##### INPUT DATA

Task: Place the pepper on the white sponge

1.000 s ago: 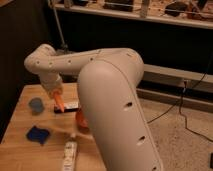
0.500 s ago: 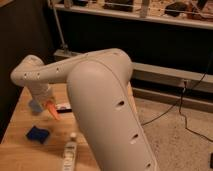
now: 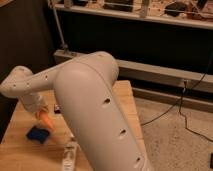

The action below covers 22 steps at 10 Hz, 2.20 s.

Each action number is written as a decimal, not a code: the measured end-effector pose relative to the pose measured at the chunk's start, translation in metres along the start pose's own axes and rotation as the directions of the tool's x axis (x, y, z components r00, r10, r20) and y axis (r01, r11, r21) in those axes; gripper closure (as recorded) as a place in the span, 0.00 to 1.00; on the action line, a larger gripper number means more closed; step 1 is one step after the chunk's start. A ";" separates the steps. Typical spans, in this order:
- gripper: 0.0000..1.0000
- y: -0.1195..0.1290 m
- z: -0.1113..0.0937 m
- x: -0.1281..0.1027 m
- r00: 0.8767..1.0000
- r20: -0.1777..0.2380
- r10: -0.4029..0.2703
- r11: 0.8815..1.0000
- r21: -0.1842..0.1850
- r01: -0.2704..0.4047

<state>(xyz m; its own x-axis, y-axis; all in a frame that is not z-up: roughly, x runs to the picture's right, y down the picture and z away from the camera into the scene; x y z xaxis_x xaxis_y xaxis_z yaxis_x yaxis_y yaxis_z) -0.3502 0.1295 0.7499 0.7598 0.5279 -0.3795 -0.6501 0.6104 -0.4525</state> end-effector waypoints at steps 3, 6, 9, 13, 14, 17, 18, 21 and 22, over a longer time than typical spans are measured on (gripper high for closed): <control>1.00 0.028 0.003 -0.005 0.998 0.000 -0.066 0.998 -0.016 0.066; 1.00 0.050 0.007 -0.012 0.991 0.023 -0.129 0.991 -0.034 0.130; 1.00 0.059 0.014 -0.019 0.985 0.054 -0.167 0.984 -0.059 0.170; 1.00 0.063 0.028 -0.018 0.976 0.070 -0.204 0.972 -0.102 0.211; 1.00 0.064 0.031 -0.017 0.976 0.067 -0.209 0.971 -0.106 0.215; 1.00 0.059 0.043 -0.010 0.975 0.019 -0.220 0.969 -0.112 0.221; 1.00 0.056 0.048 -0.009 0.976 -0.003 -0.219 0.970 -0.111 0.217; 1.00 0.052 0.060 -0.013 0.975 -0.035 -0.219 0.969 -0.122 0.213; 1.00 0.052 0.061 -0.015 0.975 -0.033 -0.221 0.968 -0.129 0.215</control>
<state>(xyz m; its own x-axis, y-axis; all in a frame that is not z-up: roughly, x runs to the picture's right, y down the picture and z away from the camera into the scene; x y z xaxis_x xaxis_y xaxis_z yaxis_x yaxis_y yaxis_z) -0.3958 0.1891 0.7817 0.8844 0.3601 -0.2971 -0.4653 0.6284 -0.6234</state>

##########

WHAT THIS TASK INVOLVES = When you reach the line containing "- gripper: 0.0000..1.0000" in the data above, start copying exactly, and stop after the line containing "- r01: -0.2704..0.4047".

REPLY =
- gripper: 0.0000..1.0000
- y: -0.1195..0.1290 m
- z: -0.1113..0.0937 m
- x: -0.1281..0.1027 m
- r00: 0.8767..1.0000
- r20: -0.1777..0.2380
- r10: -0.4029..0.2703
- r11: 0.8815..1.0000
- r21: -0.1842..0.1850
- r01: -0.2704..0.4047

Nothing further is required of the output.